Sam Nujoma is commonly referred to as ‘the father of the nation' and, indeed, his personality and achievements tower over Namibian politics and public life. Nujoma is the central figure in the liberation struggle that brought independence to Namibia and he is equally central to the policies and practices that have shaped Namibia since then.
Nujoma was born in 1929 in Etunda in what was then called Owamboland. He attended a Finnish Lutheran mission school at Okahao and completed grade eight, which was as high as was possible for black Namibians in those days. In 1946, he moved to Walvis Bay where he worked in a store and then at a whaling station before moving to Windhoek to work as a cleaner on the South African Railways in 1959. In 1956 he visited Cape Town, where he met some of the Namibians working there who were opposed to South African policies in Namibia (then South West Africa) and wanted it to be placed under United Nations trusteeship. Soon afterwards they formed the Ovamboland People's Congress, forerunner of the Ovamboland People's Organisation (OPO), itself the forerunner of the South West Africa People's Organisation (SWAPO), the party that Nujoma eventually led to power in independent Namibia in 1990. Nujoma was the first and only president of the OPO.
After the shootings at Windhoek's Old Location in December 1959, political repression in Namibia increased and, with Nujoma facing the likelihood of being ‘internally exiled' to Owamboland, the OPO decided that he should join the other Namibians in exile who were lobbying the UN on behalf of the anti-colonial cause for Namibia. Nujoma left Namibia in February 1960 and, by various means, made his way to Tanzania, which was still the British colony of Tanganyika. There he received permission to address the UN Committee on South West Africa in New York and, while en route, visited the independent African countries of Ghana and Liberia. It was during this time that the decision was taken to give the OPO a national character by changing its name to the South West Africa People's Organisation (SWAPO), with Nujoma as its first, and thus far only, president. In New York, Nujoma addressed a number of UN committees, a forerunner of his involvement in international diplomacy that would intensify with the years.

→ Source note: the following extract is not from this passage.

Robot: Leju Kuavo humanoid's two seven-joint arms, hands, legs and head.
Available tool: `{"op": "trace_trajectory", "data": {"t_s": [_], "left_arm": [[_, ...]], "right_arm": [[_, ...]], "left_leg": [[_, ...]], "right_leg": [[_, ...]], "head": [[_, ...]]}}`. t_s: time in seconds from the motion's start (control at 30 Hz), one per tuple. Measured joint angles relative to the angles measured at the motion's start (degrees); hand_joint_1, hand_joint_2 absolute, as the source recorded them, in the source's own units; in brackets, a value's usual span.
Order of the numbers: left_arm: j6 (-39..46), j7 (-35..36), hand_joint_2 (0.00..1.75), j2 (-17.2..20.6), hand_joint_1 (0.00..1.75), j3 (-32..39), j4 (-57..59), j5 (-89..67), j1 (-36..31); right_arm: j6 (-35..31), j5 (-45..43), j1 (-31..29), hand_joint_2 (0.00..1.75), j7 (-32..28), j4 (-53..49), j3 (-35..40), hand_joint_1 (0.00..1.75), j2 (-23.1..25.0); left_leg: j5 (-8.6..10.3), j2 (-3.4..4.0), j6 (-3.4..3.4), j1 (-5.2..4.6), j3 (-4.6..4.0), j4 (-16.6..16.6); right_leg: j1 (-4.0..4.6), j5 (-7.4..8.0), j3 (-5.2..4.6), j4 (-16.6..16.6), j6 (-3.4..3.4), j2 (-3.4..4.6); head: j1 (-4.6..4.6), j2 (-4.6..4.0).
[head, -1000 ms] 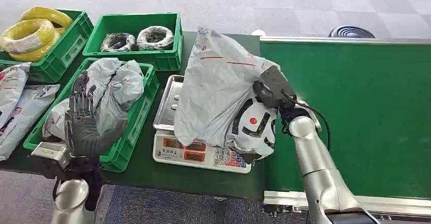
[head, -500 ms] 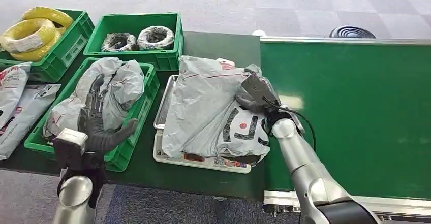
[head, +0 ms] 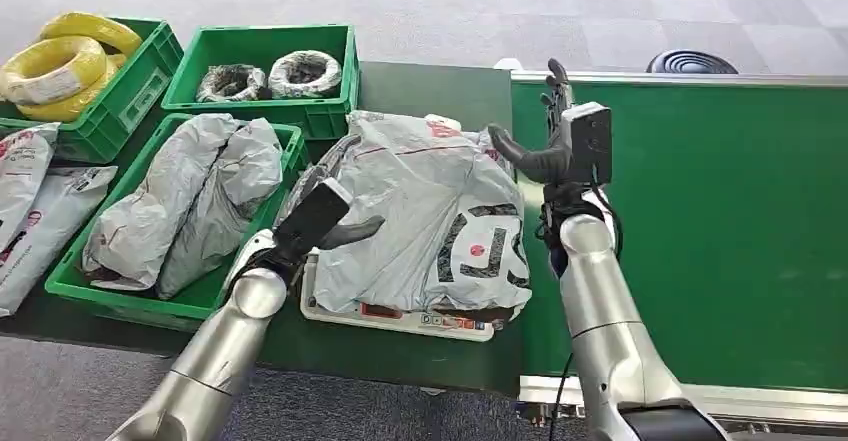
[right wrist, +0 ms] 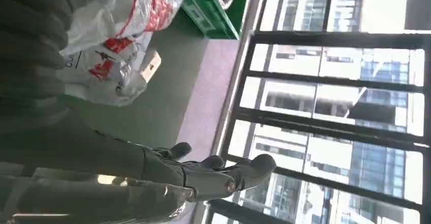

With strong support from Julius Nyerere, the future leader of independent Tanzania, Nujoma established SWAPO's headquarters in Dar es Salaam, where other exiled Namibians began to join him. Thanks to their efforts, SWAPO gained important support and status, especially when the Organisation of African Unity recognized SWAPO in 1965. Nujoma worked tirelessly for SWAPO, setting up offices in various countries around the world, achieving significant diplomatic success when, in 1971, he was the first leader of an African liberation movement to address the UN Security Council. There was further success when in 1976 the UN General Assembly recognized SWAPO as ‘sole and authentic representative of the Namibian people'.
As the internal and external pressures on the South African regime increased, it began to negotiate over Namibia with the UN Security Council and its five-member Western Contact Group, comprising Britain, Canada, France, the United States, and West Germany. Nujoma led the SWAPO delegation in these negotiations, which eventually led to UN Security Council Resolution 435 and a comprehensive plan and set of measures for bringing Namibia to internationally recognized independence. With the connivance of the USA, South Africa managed to delay developments for nearly a decade until, finally, Resolution 435 was implemented on 1st April 1989. Nujoma returned to Namibia in triumph on 14th September of that year and led the successful SWAPO election campaign for the Constituent Assembly, which became the first parliament of independent Namibia and elected Nujoma as the first president of the country. Nujoma eventually served three terms, gaining larger majorities with each election, after the constitution was amended to allow him to stand for an extra term.
At independence, Namibia was gravely divided as a result of a century of colonialism, dispossession, and racial discrimination, compounded by armed struggle and propaganda. For instance, SWAPO had been so demonised by the colonial media and by official pronouncements that most white people, as well as many members of other groups, regarded the movement with the deepest fear, loathing, and suspicion. One of Nujoma's earliest achievements was to proclaim the policy of ‘national reconciliation', which aimed to improve and harmonise relations amongst Namibia's various racial and ethnic groups. Generally, under his presidency, Namibia made steady if unspectacular economic progress, maintained a democratic system with respect for human rights, observed the rule of law, and worked steadily to eradicate the heritage of apartheid in the interests of developing a non-racial society.